### GOAL OF THE EXERCISE
Your reply must contain the full listing below, reproduced exactly, but no pictures.

### DATA EXTRACT
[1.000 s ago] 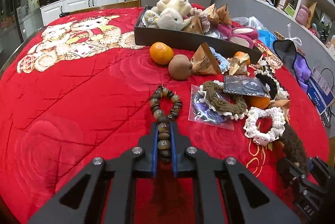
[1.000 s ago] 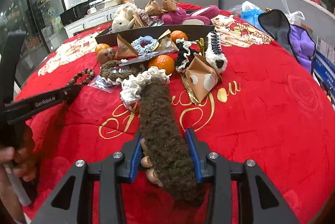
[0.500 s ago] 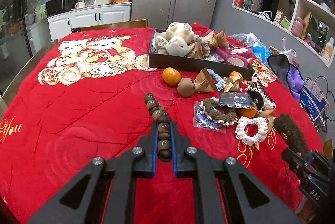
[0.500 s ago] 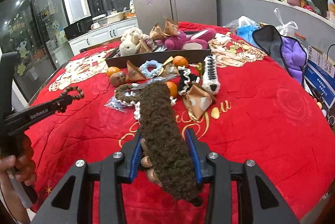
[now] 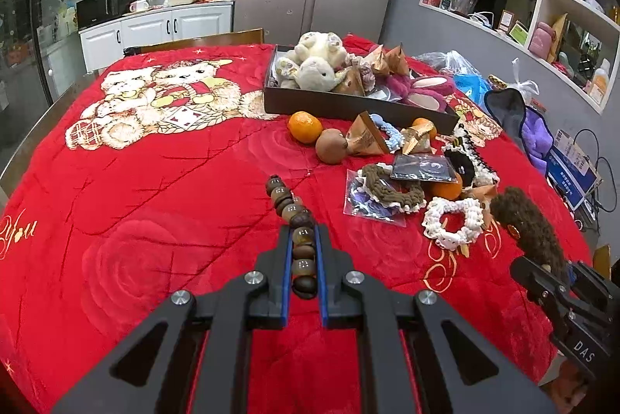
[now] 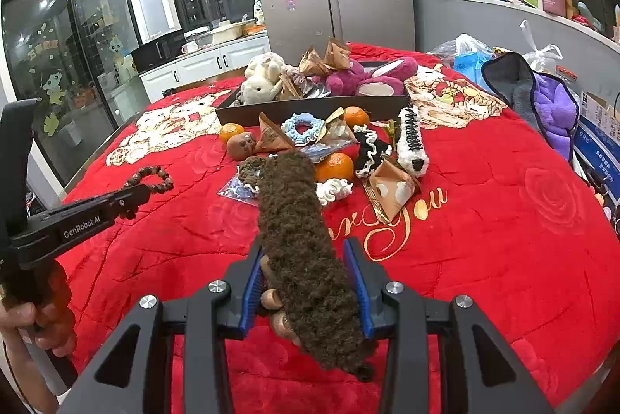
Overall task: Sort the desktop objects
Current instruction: 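Lift both held items and carry them over the dark tray of plush toys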
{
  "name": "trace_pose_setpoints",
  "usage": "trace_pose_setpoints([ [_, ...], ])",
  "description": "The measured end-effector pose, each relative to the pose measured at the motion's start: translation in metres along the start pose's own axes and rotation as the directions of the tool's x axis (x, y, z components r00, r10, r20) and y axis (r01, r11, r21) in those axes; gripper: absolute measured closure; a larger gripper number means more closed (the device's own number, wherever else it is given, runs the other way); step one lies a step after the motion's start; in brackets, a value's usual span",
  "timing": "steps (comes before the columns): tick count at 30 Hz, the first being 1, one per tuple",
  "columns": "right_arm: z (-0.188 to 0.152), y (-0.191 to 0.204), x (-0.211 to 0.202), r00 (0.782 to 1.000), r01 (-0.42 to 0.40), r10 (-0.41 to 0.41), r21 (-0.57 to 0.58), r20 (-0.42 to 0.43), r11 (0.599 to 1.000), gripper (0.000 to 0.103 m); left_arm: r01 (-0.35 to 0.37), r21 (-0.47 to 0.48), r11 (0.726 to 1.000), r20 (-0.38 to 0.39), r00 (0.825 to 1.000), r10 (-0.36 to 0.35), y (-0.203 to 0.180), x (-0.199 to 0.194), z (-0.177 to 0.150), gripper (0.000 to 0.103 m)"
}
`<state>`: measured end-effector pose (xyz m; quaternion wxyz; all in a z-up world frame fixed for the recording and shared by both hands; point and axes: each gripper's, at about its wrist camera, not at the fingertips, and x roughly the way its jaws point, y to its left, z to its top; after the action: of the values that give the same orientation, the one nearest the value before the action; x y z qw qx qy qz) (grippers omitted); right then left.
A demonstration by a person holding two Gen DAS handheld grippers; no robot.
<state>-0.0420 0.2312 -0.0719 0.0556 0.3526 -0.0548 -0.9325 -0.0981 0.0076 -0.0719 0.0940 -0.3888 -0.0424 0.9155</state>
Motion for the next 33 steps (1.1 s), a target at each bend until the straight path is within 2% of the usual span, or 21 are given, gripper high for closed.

### ANSWER SECTION
[1.000 s ago] 
[1.000 s ago] 
[0.500 s ago] 
[0.500 s ago] 
[now] 
[now] 
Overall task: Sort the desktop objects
Current instruction: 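Lift both held items and carry them over the dark tray of plush toys
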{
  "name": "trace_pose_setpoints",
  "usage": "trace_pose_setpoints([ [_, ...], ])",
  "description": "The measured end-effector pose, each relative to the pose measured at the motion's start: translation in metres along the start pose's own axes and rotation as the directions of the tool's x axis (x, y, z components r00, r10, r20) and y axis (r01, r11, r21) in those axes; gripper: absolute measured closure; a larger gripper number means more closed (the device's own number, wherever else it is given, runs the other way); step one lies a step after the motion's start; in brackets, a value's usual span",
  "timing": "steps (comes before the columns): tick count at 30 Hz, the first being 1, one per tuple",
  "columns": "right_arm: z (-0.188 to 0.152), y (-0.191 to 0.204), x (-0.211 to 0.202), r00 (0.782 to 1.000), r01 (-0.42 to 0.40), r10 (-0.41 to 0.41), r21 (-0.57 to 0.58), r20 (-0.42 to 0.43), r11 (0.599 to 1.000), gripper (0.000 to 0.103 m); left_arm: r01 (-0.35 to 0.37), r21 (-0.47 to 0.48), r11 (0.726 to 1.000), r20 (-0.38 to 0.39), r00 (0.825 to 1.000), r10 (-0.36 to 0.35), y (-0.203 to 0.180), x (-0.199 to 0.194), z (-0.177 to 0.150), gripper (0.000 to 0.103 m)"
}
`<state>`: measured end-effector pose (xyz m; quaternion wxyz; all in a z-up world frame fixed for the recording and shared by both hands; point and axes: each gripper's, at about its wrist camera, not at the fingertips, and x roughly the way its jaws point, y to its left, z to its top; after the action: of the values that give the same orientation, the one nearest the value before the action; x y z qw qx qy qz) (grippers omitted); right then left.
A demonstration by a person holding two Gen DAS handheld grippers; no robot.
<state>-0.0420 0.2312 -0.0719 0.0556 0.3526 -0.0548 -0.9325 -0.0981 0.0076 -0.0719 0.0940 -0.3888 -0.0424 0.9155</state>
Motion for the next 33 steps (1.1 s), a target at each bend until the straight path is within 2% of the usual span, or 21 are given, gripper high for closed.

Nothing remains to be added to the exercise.